1997 REGULATION OF HEME BIOSYNTHESIS IN S ..

In Salmonella typhimurium and Escherichia coli, the hemA gene encodes the enzyme glutamyl-tRNA reductase, which catalyzes the first committed step in heme biosynthesis. We report that when heme limitation is imposed on cultures of S. typhimurium, glutamyl-tRNA reductase (HemA) enzyme activity is increased 10- to 25-fold. Heme limitation was achieved by a complete starvation for heme in hemB, hemE, and hemH mutants or during exponential growth of a hemL mutant in the absence of heme supplementation. Equivalent results were obtained by both methods. To determine the basis for this induction, we developed a panel of monoclonal antibodies reactive with HemA, which can detect the small amount of protein present in a wild-type strain. Western blot (immunoblot) analysis with these antibodies reveals that the increase in HemA enzyme activity during heme limitation is mediated by an increase in the abundance of the HemA protein. Increased HemA protein levels were also observed in heme-limited cells of a hemL mutant in two different E. coli backgrounds, suggesting that the observed regulation is conserved between E. coli and S. typhimurium. In S. typhimurium, the increase in HemA enzyme and protein levels was accompanied by a minimal (less than twofold) increase in the expression of hemA-lac operon fusions; thus HemA regulation is mediated either at a posttranscriptional step or through modulation of protein stability.

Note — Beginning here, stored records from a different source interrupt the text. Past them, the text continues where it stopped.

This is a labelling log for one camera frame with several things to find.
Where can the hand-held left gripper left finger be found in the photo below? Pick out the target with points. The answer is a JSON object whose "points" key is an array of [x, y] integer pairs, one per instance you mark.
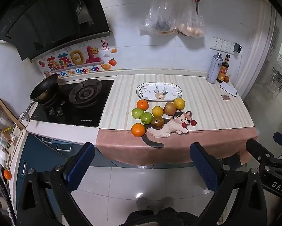
{"points": [[81, 167]]}

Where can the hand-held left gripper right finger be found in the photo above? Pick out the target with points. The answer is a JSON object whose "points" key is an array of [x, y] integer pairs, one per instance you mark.
{"points": [[205, 167]]}

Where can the dark red apple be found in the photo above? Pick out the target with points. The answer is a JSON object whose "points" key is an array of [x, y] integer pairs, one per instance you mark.
{"points": [[157, 122]]}

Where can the striped red apple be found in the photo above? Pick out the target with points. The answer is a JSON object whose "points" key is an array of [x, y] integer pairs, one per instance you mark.
{"points": [[170, 108]]}

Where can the yellow citrus fruit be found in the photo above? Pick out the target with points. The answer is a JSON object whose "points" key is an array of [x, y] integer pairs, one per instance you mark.
{"points": [[157, 111], [179, 103]]}

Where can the green apple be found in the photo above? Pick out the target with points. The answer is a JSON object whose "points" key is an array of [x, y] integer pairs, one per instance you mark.
{"points": [[137, 113], [146, 117]]}

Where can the floral oval plate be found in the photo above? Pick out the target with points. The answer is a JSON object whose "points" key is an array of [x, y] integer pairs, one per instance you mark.
{"points": [[155, 89]]}

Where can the blue kitchen cabinet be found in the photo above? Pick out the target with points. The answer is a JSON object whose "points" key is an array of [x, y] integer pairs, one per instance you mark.
{"points": [[37, 150]]}

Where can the black gas stove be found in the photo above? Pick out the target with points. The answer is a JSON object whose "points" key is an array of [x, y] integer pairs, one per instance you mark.
{"points": [[91, 115]]}

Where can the grey slipper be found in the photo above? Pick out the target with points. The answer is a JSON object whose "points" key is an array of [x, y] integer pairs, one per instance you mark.
{"points": [[166, 203]]}

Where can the striped cat print mat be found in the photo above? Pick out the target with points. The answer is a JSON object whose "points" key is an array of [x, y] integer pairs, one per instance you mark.
{"points": [[209, 113]]}

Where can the glass door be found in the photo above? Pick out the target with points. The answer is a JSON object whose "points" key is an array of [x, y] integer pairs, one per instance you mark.
{"points": [[273, 75]]}

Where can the white folded cloth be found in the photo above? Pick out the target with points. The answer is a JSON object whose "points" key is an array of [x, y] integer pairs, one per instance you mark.
{"points": [[229, 89]]}

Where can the person's dark pants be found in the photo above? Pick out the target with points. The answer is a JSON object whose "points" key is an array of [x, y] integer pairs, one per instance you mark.
{"points": [[159, 217]]}

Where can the small orange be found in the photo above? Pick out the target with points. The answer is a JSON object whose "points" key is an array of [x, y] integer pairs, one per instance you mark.
{"points": [[7, 174], [226, 78]]}

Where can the white storage rack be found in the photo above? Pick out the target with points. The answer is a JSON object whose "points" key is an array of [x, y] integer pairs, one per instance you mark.
{"points": [[4, 141]]}

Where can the dark sauce bottle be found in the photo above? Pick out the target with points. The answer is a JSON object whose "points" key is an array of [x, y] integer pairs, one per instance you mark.
{"points": [[222, 73], [227, 57]]}

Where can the black frying pan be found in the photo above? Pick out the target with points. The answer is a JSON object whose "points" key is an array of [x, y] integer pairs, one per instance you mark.
{"points": [[43, 89]]}

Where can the wooden board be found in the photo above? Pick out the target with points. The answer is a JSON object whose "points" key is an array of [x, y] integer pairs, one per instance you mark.
{"points": [[10, 113]]}

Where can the grey metal canister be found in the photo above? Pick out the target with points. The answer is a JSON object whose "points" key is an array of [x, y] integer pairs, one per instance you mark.
{"points": [[214, 70]]}

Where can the black plug adapter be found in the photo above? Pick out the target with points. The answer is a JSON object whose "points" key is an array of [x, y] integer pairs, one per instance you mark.
{"points": [[237, 48]]}

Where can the plastic bag with eggs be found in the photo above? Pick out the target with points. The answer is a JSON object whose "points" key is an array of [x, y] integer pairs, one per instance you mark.
{"points": [[190, 26]]}

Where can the black range hood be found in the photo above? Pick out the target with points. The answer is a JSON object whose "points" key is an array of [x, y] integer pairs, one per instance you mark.
{"points": [[49, 16]]}

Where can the clear plastic bag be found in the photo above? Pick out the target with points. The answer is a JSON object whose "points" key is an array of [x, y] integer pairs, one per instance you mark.
{"points": [[158, 14]]}

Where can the colourful wall sticker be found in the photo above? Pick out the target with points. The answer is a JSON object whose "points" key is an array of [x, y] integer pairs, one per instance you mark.
{"points": [[75, 61]]}

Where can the white wall outlet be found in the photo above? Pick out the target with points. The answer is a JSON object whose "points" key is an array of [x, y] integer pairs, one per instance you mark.
{"points": [[216, 43], [227, 46]]}

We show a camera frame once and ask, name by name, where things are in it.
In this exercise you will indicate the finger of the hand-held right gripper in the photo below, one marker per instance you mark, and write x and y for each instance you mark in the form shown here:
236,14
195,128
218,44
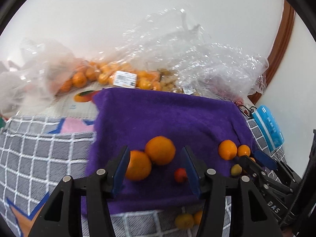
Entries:
265,160
249,165

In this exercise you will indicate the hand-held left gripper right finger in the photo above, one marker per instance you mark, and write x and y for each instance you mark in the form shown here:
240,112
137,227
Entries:
191,171

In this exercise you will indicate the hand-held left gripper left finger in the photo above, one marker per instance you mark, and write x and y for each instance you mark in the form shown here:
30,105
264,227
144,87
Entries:
121,171

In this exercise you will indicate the orange mandarin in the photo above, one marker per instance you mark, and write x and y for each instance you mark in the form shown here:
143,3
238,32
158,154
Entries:
198,217
160,150
138,165
227,149
252,159
243,150

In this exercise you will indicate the small red tomato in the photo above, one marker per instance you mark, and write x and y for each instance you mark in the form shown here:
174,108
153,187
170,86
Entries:
180,175

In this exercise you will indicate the small yellow-green citrus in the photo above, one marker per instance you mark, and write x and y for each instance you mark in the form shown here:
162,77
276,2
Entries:
184,221
236,169

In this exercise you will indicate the purple towel covered tray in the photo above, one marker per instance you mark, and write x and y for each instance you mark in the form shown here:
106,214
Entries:
160,118

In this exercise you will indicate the blue tissue pack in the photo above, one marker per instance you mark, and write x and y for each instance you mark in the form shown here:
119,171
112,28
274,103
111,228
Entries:
267,126

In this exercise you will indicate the plastic bag of red tomatoes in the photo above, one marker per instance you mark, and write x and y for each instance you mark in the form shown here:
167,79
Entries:
246,109

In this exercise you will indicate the cardboard box with orange print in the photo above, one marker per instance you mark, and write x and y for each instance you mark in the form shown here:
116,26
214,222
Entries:
74,103

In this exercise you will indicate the grey grid blanket with stars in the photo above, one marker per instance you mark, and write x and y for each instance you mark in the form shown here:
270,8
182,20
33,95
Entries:
37,153

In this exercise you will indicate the clear bag of red tomatoes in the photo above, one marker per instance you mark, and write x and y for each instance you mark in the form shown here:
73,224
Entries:
234,74

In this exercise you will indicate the labelled clear bag of mandarins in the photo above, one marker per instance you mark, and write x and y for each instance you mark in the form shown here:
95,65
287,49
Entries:
153,54

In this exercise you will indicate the white plastic bag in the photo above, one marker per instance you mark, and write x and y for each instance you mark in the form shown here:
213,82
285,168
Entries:
14,86

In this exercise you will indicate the brown wooden door frame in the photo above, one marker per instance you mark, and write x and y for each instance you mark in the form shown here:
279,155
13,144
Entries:
284,42

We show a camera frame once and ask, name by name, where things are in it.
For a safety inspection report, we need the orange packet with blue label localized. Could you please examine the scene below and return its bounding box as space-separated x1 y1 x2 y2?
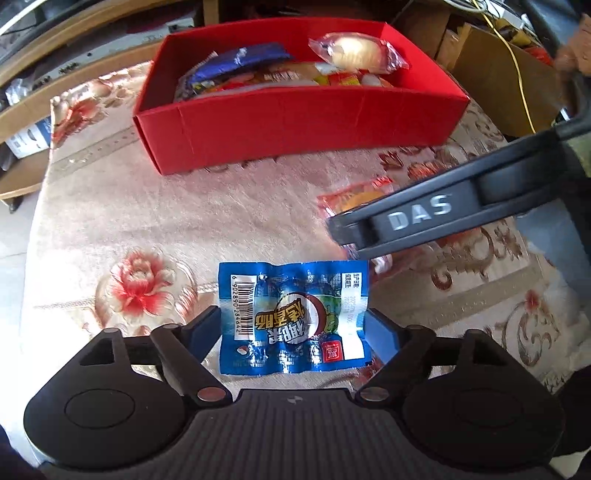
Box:
203 62 324 93

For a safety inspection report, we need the blue sausage packet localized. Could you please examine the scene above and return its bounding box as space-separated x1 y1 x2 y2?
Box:
217 259 374 376

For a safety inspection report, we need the person's right hand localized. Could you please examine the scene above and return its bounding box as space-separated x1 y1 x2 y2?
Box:
554 21 591 77

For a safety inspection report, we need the white and blue box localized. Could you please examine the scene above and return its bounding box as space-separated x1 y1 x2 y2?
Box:
4 117 51 158

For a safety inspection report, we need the crumpled clear plastic bag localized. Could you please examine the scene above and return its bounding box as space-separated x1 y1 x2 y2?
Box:
4 78 33 109

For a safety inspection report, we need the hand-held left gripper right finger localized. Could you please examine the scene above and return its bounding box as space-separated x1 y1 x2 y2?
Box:
356 308 520 406

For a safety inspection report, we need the brown cardboard box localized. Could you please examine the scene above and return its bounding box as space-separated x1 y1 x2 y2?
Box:
452 23 573 134

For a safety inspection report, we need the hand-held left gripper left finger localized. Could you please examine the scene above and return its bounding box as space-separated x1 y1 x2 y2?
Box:
74 305 232 407

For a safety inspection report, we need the round pastry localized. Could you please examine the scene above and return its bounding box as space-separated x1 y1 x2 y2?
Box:
308 32 411 73

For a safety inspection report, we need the floral tablecloth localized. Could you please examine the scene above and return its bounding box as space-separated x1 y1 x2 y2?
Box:
18 60 578 398

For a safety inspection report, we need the yellow red snack packet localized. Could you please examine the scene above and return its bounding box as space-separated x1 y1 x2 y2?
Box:
318 71 365 87

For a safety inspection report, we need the yellow cable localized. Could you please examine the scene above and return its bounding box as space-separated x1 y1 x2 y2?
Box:
471 0 536 134

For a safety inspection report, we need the red cardboard box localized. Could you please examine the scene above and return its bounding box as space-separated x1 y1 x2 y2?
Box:
133 19 471 176

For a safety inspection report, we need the wooden tv stand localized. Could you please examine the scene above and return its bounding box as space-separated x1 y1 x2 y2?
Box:
0 0 222 204

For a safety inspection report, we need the orange bun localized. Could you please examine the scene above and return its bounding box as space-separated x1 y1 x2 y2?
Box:
318 178 398 217

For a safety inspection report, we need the dark blue foil packet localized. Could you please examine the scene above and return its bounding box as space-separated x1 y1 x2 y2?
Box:
194 43 294 86

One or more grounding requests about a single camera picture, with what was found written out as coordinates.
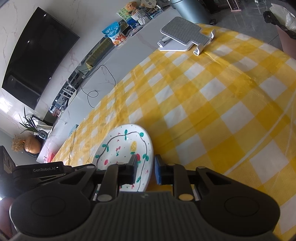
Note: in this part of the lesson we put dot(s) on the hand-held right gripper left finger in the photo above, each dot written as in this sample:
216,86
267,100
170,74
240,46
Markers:
134,165

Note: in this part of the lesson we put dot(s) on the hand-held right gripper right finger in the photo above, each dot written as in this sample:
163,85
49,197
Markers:
158,170

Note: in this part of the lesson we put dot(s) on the painted white plate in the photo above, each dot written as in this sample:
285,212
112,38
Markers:
122,143

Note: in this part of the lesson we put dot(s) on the pink storage box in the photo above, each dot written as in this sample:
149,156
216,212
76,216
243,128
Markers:
49,158

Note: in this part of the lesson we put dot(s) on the brown round vase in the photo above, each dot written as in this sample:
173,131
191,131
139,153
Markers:
33,144

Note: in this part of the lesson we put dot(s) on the dried flower bunch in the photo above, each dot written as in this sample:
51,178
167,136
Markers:
18,143

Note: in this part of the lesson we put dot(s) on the green plant in glass vase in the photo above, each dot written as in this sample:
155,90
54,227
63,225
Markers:
32,125

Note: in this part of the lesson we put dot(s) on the light blue stool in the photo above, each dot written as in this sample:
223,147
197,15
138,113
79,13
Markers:
74,129

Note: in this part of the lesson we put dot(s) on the yellow checked tablecloth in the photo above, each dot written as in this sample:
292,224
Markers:
208,104

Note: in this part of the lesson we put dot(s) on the white router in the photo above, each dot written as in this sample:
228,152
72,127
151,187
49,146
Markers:
68,90

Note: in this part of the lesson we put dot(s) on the white TV cabinet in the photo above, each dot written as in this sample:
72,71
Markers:
129,60

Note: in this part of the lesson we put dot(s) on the black television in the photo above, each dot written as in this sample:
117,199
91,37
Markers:
39,58

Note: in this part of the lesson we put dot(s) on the blue snack bag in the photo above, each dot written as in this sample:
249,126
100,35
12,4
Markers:
115,34

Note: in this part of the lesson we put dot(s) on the white tablet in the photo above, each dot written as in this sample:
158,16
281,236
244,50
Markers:
136,30

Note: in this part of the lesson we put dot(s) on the white phone stand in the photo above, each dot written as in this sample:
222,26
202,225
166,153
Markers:
182,32

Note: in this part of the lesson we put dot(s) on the grey bouquet wrapper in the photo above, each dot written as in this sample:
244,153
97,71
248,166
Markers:
140,16

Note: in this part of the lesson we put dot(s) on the green painted picture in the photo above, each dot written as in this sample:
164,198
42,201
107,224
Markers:
123,12

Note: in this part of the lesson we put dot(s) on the brown teddy bear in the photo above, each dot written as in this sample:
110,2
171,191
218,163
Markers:
132,6

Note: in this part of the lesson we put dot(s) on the round hand fan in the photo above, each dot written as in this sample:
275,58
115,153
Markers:
148,2

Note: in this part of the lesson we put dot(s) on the grey-blue trash can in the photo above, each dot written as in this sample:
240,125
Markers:
190,9

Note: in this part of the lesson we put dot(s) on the pink space heater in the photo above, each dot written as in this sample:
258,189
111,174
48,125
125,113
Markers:
234,5

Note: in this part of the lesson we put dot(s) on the black bag with tissue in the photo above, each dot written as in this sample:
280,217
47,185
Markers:
286,30

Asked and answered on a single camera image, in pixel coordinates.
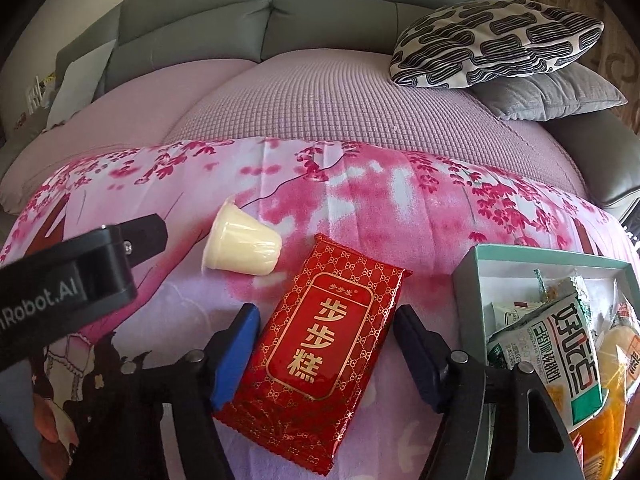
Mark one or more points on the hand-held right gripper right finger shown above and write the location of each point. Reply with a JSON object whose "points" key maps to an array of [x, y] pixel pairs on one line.
{"points": [[420, 360]]}

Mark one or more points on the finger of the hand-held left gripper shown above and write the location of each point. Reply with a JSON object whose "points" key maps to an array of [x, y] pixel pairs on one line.
{"points": [[147, 237]]}

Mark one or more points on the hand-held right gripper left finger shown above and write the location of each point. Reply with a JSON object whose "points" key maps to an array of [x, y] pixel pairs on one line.
{"points": [[235, 360]]}

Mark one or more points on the red gold patterned cake packet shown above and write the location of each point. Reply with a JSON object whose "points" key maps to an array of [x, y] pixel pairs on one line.
{"points": [[320, 335]]}

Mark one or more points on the teal cardboard box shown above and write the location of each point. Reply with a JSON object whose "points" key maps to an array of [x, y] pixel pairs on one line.
{"points": [[470, 285]]}

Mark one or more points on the cream jelly cup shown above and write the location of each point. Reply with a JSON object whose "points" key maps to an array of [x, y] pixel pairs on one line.
{"points": [[240, 245]]}

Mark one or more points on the pale green snack packet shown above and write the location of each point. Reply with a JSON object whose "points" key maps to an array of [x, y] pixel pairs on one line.
{"points": [[510, 317]]}

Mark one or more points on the green-edged cow biscuit packet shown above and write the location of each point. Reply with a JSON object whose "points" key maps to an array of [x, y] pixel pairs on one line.
{"points": [[542, 282]]}

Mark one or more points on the small green white cracker packet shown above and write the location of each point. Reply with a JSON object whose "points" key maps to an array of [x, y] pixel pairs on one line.
{"points": [[575, 355]]}

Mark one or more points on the orange snack packet with barcode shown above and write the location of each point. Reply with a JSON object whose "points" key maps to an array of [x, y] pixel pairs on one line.
{"points": [[600, 425]]}

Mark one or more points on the clear bun packet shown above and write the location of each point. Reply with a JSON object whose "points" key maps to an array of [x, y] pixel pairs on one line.
{"points": [[620, 345]]}

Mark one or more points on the light grey pillow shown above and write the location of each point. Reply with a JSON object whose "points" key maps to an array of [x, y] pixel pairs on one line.
{"points": [[80, 85]]}

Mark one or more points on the printed cartoon blanket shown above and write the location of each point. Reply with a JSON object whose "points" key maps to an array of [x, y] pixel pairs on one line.
{"points": [[375, 195]]}

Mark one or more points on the white small rack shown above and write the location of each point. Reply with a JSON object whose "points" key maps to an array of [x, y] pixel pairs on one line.
{"points": [[37, 95]]}

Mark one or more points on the pink sofa cover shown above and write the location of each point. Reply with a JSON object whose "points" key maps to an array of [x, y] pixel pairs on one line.
{"points": [[300, 100]]}

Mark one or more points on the grey sofa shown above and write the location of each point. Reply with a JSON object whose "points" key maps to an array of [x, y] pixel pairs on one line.
{"points": [[200, 15]]}

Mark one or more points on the black white patterned pillow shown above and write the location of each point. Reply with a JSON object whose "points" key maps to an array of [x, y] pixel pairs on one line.
{"points": [[490, 45]]}

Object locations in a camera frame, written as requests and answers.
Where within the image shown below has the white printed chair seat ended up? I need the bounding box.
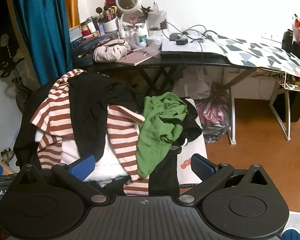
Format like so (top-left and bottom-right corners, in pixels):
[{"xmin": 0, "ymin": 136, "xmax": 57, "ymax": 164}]
[{"xmin": 177, "ymin": 99, "xmax": 208, "ymax": 188}]

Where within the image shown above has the sandal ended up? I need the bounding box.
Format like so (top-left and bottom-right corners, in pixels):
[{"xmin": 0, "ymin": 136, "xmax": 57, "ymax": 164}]
[{"xmin": 0, "ymin": 149, "xmax": 15, "ymax": 166}]

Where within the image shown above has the black power cable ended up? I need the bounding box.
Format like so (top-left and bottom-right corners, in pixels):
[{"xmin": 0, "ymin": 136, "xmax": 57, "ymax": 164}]
[{"xmin": 162, "ymin": 21, "xmax": 215, "ymax": 55}]

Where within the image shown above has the light blue box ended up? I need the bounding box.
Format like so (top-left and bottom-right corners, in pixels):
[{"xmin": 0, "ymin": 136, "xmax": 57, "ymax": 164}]
[{"xmin": 69, "ymin": 25, "xmax": 83, "ymax": 43}]

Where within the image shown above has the white metal desk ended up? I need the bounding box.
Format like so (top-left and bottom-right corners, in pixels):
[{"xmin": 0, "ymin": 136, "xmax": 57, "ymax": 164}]
[{"xmin": 220, "ymin": 65, "xmax": 300, "ymax": 145}]

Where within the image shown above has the dark blue bag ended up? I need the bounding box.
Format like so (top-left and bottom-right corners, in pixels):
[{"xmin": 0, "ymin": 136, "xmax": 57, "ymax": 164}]
[{"xmin": 71, "ymin": 39, "xmax": 103, "ymax": 67}]

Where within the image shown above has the pink notebook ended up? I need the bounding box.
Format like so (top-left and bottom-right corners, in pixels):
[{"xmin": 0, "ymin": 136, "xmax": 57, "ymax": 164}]
[{"xmin": 115, "ymin": 52, "xmax": 154, "ymax": 66}]

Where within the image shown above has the black folding table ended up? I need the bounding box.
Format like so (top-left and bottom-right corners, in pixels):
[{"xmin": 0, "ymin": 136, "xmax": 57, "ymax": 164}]
[{"xmin": 72, "ymin": 51, "xmax": 258, "ymax": 96}]

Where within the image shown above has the blue and white rug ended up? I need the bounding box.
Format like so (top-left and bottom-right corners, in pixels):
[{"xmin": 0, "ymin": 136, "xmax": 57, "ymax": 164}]
[{"xmin": 281, "ymin": 211, "xmax": 300, "ymax": 240}]

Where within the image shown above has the beige pouch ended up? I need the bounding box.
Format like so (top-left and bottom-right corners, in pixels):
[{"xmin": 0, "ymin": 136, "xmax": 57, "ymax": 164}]
[{"xmin": 93, "ymin": 39, "xmax": 131, "ymax": 63}]

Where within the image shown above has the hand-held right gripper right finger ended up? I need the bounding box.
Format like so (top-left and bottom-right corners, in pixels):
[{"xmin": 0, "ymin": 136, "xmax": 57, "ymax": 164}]
[{"xmin": 179, "ymin": 154, "xmax": 273, "ymax": 204}]

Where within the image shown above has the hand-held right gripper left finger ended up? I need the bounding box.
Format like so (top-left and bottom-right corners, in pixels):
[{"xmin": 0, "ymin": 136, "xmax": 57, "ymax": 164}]
[{"xmin": 14, "ymin": 154, "xmax": 108, "ymax": 204}]

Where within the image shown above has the green garment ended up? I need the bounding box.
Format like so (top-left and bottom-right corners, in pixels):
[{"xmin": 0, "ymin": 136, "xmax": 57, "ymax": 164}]
[{"xmin": 136, "ymin": 92, "xmax": 189, "ymax": 178}]

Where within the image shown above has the white plastic bag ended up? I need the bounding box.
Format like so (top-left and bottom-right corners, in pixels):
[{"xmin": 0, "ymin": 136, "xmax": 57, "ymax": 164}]
[{"xmin": 172, "ymin": 67, "xmax": 224, "ymax": 100}]

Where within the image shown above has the grey laptop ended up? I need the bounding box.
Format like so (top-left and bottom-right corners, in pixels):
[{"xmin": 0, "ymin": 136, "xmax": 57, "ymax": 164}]
[{"xmin": 160, "ymin": 40, "xmax": 228, "ymax": 58}]

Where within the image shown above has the translucent plastic bag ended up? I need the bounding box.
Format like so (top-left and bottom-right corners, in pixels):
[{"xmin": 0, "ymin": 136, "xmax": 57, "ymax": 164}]
[{"xmin": 195, "ymin": 82, "xmax": 232, "ymax": 144}]

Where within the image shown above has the yellow curtain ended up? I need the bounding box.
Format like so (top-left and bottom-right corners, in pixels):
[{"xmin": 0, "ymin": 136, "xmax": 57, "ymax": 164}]
[{"xmin": 62, "ymin": 0, "xmax": 80, "ymax": 28}]

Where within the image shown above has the teal curtain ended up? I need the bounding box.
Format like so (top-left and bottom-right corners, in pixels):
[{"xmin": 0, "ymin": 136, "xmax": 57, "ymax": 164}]
[{"xmin": 5, "ymin": 0, "xmax": 73, "ymax": 85}]

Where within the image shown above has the black garment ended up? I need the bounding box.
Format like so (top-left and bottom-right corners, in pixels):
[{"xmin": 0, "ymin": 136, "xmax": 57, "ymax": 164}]
[{"xmin": 14, "ymin": 71, "xmax": 145, "ymax": 170}]

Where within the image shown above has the geometric patterned tablecloth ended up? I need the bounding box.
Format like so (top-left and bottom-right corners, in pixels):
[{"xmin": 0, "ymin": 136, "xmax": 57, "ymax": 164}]
[{"xmin": 207, "ymin": 34, "xmax": 300, "ymax": 78}]

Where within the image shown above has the white fleece towel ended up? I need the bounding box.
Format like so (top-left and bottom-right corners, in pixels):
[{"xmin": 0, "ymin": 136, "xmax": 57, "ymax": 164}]
[{"xmin": 34, "ymin": 127, "xmax": 127, "ymax": 183}]

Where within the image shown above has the brown and pink striped sweater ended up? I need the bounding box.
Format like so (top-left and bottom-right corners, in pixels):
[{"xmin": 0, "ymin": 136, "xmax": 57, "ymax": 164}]
[{"xmin": 30, "ymin": 69, "xmax": 150, "ymax": 197}]

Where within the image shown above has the black floor stand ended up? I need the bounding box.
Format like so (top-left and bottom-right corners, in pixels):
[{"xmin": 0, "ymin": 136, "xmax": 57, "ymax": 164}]
[{"xmin": 0, "ymin": 34, "xmax": 33, "ymax": 111}]

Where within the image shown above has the white makeup brush holder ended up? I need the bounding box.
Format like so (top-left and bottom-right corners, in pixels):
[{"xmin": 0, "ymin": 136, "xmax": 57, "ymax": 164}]
[{"xmin": 96, "ymin": 5, "xmax": 119, "ymax": 33}]

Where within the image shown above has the white lotion bottle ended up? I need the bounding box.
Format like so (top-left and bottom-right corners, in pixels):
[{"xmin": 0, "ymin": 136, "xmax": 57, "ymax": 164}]
[{"xmin": 134, "ymin": 24, "xmax": 148, "ymax": 48}]

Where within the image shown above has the white wire basket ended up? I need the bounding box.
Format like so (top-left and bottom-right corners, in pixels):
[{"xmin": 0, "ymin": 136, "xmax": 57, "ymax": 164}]
[{"xmin": 281, "ymin": 71, "xmax": 300, "ymax": 93}]

Regulation of heme biosynthesis in Escherichia coli

Regulation of Heme Biosynthesis in Escherichia coli

Although regulation of heme biosynthesis is not well studied in ..

This review focuses on the known regulatory mechanisms in non-phototrophic bac-teria involved in the control of the formation of the heme biosynthetic apparatus.

Regulation of Methionine Biosynthesis in Escherichia coli: ..

Focusing on the well investigated bacteria Bacillus subtilis, Escherichia coli, Pseudomonas aeruginosa, and Salmonella typhimurium the involved environ-mental stimuli, employed transcriptional regula-tors and promoter structures as well as the role of protein stability are described.


step of tetrapyrrole biosynthesis in Escherichia coli, ..

In Salmonella typhimurium and Escherichia coli, the hemA gene encodes the enzyme glutamyl-tRNA reductase, which catalyzes the first committed step in heme biosynthesis. We report that when heme limitation is imposed on cultures of S. typhimurium, glutamyl-tRNA reductase (HemA) enzyme activity is increased 10- to 25-fold. Heme limitation was achieved by a complete starvation for heme in hemB, hemE, and hemH mutants or during exponential growth of a hemL mutant in the absence of heme supplementation. Equivalent results were obtained by both methods. To determine the basis for this induction, we developed a panel of monoclonal antibodies reactive with HemA, which can detect the small amount of protein present in a wild-type strain. Western blot (immunoblot) analysis with these antibodies reveals that the increase in HemA enzyme activity during heme limitation is mediated by an increase in the abundance of the HemA protein. Increased HemA protein levels were also observed in heme-limited cells of a hemL mutant in two different E. coli backgrounds, suggesting that the observed regulation is conserved between E. coli and S. typhimurium. In S. typhimurium, the increase in HemA enzyme and protein levels was accompanied by a minimal (less than twofold) increase in the expression of hemA-lac operon fusions; thus HemA regulation is mediated either at a posttranscriptional step or through modulation of protein stability.

Role of the hemA gene product and δ-aminolevulinic …

Jovem Revela a Matemática Por Trás de Seus 95% de Acertos.